A Blog by Jonathan Low

 

Jul 6, 2016

How Restrictive Drone Rules May Actually Stimulate Innovation

Rules mandating that drones fly within the operators line of sight nay have precluded package delivery, surveying and the like, but innovative uses in everything from insurance adjusting to engineering suggest they may become more pervasive than originally imagined. JL

Christopher Mims reports in the Wall Street Journal:

There are two phases to technological change: the creation of a technology, followed by a longer and more difficult period of figuring out how to exploit it. Drones are entering the second phase. Even without the new rules, sales of drones roughly doubled in the past 12 months.
When a hailstorm hit San Antonio in April, Kristina Tomasetti knew it was time to call out the drones.
Ms. Tomasetti is a director of innovation at insurer USAA, which acquired drones last year in hopes of using them to survey storm damage.
“I’ve been patiently waiting for a hail event,” says Ms. Tomasetti. But she didn’t expect to be inspecting her own home.
To date, drone experiments by USAA and others have been limited by strict federal regulations. That will change at the end of August, when new rules issued  by the Federal Aviation Administration will make it easier to get a license to fly a drone for business purposes than to drive a car.
Much has been made of the fact that the FAA won’t allow drones to fly beyond their operator’s sight, which for now puts the kibosh on plans by Amazon.com Inc., Google parent Alphabet Inc. and startups like Matternet, which hope to use fleets of drones to deliver packages.
But that overlooks what the rules do permit, and the as-yet unexplored uses that entrepreneurs and executives will devise. As Carlota Perez, a professor at the London School of Economics, outlined in her book “Technological Revolutions and Financial Capital,” there are two phases to technological change: the creation of a technology, followed by a longer and often more difficult period of figuring out how to exploit it.
Drones are entering the second phase. We will look back on this as an inflection point. Even without the new rules, sales of drones roughly doubled in the past 12 months. Those drones are better and easier to fly than ever, with features like better cameras and sensors that help avoid collisions.
Drones already have disrupted aerial photography, replacing cranes, helicopters and airplanes on film and TV sets. The breadth of other industries where they are gaining purchase is striking.

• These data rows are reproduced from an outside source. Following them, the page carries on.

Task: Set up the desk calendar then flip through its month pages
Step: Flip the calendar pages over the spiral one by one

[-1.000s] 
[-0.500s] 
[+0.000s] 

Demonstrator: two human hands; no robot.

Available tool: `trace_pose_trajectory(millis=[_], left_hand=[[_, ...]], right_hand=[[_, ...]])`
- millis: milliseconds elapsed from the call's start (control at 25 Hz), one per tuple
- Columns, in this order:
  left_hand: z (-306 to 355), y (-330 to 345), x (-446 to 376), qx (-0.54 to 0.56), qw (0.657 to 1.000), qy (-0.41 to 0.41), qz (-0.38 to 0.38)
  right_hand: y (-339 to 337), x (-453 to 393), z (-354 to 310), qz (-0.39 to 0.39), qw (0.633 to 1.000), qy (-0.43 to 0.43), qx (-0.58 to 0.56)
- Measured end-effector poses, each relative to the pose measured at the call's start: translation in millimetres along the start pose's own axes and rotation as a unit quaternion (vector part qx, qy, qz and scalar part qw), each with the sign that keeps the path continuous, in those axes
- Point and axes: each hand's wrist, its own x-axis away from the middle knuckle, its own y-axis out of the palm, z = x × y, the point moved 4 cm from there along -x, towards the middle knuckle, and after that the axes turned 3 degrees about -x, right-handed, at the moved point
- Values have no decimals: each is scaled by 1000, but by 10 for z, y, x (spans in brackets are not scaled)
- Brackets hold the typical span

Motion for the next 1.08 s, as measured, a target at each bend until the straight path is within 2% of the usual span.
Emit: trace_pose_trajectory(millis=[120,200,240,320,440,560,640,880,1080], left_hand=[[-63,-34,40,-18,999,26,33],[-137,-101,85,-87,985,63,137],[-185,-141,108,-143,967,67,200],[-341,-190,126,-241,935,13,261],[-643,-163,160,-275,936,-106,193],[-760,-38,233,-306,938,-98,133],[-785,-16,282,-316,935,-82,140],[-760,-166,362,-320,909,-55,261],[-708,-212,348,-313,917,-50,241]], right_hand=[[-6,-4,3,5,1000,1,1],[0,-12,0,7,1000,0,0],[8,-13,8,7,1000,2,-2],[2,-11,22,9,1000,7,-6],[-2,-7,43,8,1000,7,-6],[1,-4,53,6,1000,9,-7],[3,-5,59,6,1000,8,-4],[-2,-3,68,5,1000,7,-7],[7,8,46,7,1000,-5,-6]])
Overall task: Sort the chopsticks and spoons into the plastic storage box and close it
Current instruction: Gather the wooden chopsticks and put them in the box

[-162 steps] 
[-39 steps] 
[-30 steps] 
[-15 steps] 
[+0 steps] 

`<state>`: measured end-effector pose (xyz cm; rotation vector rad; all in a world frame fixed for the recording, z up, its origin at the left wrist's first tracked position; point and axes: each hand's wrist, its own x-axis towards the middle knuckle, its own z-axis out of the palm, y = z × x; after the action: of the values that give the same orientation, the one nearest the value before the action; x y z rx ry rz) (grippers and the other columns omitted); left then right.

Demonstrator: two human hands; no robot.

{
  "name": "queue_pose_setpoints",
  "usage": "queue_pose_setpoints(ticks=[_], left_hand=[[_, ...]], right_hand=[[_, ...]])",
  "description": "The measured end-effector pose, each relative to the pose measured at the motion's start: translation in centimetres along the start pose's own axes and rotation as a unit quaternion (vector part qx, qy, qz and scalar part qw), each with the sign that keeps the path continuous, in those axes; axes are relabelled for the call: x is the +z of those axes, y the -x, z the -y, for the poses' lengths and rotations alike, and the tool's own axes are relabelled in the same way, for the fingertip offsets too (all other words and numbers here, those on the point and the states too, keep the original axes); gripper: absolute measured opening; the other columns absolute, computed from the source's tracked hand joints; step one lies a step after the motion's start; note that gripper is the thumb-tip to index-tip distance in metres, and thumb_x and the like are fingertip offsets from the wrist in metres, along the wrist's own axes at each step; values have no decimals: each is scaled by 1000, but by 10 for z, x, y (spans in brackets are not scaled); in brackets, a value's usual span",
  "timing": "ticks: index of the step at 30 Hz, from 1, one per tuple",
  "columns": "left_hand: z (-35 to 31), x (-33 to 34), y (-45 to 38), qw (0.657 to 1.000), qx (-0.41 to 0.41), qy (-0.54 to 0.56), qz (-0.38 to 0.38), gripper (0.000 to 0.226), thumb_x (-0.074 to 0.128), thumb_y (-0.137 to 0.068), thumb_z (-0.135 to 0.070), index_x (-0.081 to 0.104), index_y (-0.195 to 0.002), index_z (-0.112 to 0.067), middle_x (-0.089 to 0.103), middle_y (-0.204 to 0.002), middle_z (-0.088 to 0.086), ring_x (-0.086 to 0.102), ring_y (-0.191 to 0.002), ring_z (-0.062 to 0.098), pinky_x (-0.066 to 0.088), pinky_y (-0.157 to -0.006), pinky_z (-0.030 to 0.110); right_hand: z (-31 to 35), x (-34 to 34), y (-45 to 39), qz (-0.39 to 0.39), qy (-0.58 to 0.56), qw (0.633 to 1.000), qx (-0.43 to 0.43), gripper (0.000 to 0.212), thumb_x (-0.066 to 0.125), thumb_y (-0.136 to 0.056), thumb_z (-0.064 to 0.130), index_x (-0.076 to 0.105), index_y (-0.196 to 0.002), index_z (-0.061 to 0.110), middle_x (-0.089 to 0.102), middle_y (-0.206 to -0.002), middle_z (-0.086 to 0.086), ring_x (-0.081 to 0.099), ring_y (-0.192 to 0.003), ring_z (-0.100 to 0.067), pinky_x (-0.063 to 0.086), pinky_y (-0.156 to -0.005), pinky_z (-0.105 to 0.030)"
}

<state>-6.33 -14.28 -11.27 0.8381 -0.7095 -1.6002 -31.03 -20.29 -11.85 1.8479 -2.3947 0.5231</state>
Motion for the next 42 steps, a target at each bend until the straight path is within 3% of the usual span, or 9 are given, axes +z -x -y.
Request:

Christian Stallings, research and development manager at McKim & Creed, a surveying and
engineering firm, says that as soon as he can win approval, 5% of his workforce will pilot drones, with one pilot in each of the firm’s 21 field offices.
That is just the beginning. He says drones can cut the time and manpower needed to survey plots of a square mile or less, creating images with resolutions of 1 to 2 inches, previously available only from planes. “It just becomes another tool in the truck,” says Mr. Stallings.
DroneDeploy, a firm that develops mapping software for drones, has customers in 120 countries, says Chief Executive Michael Winn. One used the software to survey 1,000 kilometers—about 620 miles—of highway in Mexico, a few kilometers at a time, using a DJI Phantom Pro 3 drone that helped avoid drug traffickers. The resulting images were so detailed, “he could see a dime on the ground,” says Mr. Winn.
Such applications so far have filled only niches, while some big potential markets, like agriculture, have yet to take off. “Everyone says agriculture will be the biggest application in commercial drones, and then first responders. But the opposite is true—they’re the laggards,” says Colin Snow, an independent analyst who tracks the drone industry. The line-of-sight rule will continue to damp drone use in areas like inspecting, sensing, surveying and mapping.
Still, the rules are about to touch off an era of experimentation for businesses. Those that figure out how to use drones to gain competitive advantage have the chance to get ahead of rivals.
USAA had been experimenting with drones since last year. The company is coy about what inspired the move, but it and other insurers, including State Farm Mutual Automobile Insurance Co. and American International Group Inc. AIG -0.85 % had previously gained licenses from the FAA.
The April storm, with hail as big as softballs, and concentrated in the area around USAA’s hometown of San Antonio, could be one of the biggest catastrophes in the insurer’s history, says a USAA spokesman. The Insurance Council of Texas estimated total damages in the San Antonio area at more than $2 billion.
More than a week after the storm, on a hot Friday in south Texas, Ms. Tomasetti’s front yard was full of drone pilots—three teams of two people each—and their multirotor camera drones, manufactured by DJI and 3D Robotics. In four hours they examined the roofs of her home and 11 others, a task that she says would have taken a single adjuster as long as 18 hours.
In the future, says Ms. Tomasetti, drones could save inspectors from the dangers of climbing onto rooftops. These are the kinds of competitive advantages that accrue to those willing to experiment with drones, who may turn today’s insurance adjusters into tomorrow’s drone pilots.